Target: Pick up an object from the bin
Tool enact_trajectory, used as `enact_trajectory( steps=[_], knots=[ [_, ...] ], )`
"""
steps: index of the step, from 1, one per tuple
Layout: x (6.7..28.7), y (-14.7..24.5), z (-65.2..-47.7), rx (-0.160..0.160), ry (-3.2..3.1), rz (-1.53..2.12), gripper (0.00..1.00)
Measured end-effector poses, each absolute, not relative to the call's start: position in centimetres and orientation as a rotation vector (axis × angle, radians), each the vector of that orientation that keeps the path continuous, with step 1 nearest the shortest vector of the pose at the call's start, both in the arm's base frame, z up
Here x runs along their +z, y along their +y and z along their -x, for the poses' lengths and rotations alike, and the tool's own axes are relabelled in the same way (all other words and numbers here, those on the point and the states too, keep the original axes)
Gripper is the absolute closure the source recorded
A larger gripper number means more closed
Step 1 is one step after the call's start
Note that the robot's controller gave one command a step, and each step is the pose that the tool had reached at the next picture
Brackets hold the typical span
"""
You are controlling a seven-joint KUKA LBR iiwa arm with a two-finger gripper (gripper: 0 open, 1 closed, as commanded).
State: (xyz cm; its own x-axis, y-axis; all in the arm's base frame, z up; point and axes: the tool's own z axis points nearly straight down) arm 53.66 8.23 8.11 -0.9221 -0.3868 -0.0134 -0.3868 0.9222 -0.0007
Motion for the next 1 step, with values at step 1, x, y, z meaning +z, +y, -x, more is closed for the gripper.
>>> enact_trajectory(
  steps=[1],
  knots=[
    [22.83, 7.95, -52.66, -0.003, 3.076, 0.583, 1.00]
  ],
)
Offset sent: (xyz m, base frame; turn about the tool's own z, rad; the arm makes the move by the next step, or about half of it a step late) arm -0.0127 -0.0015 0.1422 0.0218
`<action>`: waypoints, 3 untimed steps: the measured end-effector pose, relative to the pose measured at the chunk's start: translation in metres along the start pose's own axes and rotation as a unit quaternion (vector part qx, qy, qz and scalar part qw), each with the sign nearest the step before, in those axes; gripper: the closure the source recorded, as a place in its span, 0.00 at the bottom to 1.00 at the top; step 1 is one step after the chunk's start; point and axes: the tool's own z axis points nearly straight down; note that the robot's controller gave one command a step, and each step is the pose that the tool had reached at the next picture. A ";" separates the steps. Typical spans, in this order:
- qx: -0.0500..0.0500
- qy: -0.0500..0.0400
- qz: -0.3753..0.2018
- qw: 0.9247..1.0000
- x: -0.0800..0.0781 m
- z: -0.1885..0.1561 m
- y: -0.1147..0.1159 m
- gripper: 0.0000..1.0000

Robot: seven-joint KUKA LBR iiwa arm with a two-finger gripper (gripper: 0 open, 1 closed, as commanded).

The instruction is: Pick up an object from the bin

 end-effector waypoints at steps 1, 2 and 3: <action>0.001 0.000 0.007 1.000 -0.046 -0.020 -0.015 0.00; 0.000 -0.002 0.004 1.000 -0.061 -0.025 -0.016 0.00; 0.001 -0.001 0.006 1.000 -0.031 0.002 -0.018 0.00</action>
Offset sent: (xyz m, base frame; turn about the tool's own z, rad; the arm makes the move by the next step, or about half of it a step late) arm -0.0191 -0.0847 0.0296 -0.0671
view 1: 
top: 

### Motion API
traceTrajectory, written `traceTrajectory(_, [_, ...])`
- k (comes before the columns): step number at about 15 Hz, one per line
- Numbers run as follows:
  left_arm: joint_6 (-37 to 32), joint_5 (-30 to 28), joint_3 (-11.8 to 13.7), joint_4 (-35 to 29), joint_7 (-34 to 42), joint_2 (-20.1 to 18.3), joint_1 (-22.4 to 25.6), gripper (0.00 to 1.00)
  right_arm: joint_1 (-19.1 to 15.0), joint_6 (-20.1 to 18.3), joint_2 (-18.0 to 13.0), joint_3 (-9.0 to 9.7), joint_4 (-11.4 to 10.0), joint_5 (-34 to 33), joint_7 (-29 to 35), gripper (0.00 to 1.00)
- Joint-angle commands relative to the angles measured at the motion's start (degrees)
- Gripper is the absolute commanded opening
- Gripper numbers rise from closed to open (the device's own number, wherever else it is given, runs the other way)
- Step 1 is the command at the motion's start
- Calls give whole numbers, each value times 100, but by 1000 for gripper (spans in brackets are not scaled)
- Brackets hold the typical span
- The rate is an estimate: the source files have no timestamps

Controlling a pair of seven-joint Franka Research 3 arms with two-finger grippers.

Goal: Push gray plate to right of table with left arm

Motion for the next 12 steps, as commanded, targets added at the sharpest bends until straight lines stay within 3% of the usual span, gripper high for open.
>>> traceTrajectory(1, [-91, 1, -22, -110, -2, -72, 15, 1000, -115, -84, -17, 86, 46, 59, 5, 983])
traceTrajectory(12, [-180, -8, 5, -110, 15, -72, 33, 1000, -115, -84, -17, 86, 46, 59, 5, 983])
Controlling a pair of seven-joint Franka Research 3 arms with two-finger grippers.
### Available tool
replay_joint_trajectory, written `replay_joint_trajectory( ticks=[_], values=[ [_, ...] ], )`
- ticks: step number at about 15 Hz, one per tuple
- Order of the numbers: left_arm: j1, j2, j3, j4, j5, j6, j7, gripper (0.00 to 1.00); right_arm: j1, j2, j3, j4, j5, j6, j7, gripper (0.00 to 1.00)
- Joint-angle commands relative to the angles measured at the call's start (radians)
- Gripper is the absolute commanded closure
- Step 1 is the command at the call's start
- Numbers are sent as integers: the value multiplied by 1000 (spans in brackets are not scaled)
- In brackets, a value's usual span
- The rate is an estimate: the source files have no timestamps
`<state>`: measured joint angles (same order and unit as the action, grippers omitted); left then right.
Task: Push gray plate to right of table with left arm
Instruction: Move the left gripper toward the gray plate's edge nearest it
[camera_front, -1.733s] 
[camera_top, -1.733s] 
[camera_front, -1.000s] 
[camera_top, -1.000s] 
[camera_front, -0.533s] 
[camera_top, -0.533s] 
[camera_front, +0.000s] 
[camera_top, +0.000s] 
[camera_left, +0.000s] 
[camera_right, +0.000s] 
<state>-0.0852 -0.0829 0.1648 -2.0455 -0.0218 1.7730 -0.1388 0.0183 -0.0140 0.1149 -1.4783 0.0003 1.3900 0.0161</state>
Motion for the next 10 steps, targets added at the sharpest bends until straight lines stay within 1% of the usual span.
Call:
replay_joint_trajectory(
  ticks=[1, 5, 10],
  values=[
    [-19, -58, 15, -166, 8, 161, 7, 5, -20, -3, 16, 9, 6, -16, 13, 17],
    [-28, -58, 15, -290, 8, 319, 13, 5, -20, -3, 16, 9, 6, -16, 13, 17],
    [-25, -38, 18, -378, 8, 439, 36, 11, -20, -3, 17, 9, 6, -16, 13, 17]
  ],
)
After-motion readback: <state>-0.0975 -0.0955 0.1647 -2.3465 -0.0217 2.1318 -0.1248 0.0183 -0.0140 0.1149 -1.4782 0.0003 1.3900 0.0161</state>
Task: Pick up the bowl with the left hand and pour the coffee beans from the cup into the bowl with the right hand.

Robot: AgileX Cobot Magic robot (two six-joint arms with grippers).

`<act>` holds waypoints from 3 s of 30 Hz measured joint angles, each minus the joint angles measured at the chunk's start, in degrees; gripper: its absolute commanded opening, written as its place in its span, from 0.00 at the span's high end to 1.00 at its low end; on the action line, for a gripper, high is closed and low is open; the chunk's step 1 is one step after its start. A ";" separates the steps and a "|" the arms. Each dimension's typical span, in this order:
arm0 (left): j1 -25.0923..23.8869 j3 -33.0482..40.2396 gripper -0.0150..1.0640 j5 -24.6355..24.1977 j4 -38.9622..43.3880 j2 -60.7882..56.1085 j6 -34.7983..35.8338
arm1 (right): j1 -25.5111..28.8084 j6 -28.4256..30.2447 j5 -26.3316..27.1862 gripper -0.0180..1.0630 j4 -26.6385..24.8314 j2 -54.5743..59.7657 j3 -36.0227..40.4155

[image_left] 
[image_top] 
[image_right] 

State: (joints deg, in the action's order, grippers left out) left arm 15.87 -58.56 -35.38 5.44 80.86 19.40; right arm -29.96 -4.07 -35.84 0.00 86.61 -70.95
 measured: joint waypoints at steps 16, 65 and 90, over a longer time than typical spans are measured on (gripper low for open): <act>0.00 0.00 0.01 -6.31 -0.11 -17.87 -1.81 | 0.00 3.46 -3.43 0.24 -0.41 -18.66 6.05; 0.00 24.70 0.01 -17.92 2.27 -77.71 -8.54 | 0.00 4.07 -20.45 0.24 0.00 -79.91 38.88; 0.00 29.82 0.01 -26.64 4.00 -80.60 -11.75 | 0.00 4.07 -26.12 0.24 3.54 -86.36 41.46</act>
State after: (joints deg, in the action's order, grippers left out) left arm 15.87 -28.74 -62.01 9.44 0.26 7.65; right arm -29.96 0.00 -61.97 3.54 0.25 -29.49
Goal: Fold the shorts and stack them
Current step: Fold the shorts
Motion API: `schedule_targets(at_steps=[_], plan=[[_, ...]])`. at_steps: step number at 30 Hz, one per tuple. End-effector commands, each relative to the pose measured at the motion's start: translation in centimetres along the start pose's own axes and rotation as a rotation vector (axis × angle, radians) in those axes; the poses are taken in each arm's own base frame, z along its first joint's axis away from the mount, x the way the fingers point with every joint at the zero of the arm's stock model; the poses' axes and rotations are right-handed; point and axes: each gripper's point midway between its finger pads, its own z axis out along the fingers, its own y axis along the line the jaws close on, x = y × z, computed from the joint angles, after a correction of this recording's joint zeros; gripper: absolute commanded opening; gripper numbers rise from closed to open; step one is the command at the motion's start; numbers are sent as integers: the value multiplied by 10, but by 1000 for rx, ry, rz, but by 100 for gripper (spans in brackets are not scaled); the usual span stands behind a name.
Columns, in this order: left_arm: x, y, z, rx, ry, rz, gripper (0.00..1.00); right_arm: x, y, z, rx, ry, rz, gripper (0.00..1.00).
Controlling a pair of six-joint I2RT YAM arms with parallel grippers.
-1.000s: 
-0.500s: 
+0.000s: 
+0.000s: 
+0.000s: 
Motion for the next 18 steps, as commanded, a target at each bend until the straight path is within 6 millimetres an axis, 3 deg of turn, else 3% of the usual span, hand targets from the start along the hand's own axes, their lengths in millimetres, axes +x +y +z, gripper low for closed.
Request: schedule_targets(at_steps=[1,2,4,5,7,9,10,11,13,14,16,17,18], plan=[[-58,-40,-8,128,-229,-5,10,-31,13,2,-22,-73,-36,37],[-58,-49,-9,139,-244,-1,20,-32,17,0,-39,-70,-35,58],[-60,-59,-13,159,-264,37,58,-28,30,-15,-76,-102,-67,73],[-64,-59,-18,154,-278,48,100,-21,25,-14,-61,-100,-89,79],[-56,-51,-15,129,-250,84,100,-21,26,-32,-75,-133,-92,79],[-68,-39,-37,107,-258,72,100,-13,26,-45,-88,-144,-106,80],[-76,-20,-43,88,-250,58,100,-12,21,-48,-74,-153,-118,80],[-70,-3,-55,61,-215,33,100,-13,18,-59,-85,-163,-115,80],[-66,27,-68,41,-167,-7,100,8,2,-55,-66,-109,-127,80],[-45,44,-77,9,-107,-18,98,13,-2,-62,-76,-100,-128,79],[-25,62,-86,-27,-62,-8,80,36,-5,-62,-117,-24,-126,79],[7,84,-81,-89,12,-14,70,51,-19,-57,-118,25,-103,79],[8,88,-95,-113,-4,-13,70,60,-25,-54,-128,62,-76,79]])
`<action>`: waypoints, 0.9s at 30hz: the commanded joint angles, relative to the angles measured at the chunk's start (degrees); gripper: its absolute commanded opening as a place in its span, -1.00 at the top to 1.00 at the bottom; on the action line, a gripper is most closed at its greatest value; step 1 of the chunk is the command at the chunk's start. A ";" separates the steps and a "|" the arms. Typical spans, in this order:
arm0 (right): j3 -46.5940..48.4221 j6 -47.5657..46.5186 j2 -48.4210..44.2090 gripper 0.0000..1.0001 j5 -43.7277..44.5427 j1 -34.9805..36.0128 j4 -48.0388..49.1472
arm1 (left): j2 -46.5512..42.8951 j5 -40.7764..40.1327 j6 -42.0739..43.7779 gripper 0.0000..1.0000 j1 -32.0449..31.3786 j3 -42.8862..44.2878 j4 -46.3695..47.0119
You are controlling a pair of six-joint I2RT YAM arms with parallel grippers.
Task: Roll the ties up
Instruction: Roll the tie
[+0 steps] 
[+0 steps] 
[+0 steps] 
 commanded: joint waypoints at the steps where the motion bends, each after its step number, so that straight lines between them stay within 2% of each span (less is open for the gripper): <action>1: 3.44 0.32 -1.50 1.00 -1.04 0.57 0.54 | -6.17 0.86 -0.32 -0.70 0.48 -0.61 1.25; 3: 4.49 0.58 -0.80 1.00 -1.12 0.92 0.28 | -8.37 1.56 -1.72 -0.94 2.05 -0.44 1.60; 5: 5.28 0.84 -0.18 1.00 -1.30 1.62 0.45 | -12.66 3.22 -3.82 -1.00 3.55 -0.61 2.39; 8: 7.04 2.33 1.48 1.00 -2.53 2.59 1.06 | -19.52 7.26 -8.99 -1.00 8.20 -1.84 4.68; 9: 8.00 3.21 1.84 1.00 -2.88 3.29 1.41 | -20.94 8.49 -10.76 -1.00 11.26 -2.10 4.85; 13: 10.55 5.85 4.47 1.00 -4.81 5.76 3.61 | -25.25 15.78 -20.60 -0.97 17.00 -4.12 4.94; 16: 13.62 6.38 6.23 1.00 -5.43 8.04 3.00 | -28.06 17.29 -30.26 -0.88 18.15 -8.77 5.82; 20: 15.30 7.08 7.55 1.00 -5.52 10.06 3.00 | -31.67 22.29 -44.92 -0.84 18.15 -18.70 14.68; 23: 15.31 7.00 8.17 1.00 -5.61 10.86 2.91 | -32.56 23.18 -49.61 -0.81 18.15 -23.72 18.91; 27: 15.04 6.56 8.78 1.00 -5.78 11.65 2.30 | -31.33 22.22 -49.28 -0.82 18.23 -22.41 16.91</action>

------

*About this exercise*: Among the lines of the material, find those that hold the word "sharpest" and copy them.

*Worked solution*:
Motion for the next 12 steps, as commanded, targets added at the sharpest bends until straight lines stay within 3% of the usual span, gripper high for open.
Motion for the next 10 steps, targets added at the sharpest bends until straight lines stay within 1% of the usual span.

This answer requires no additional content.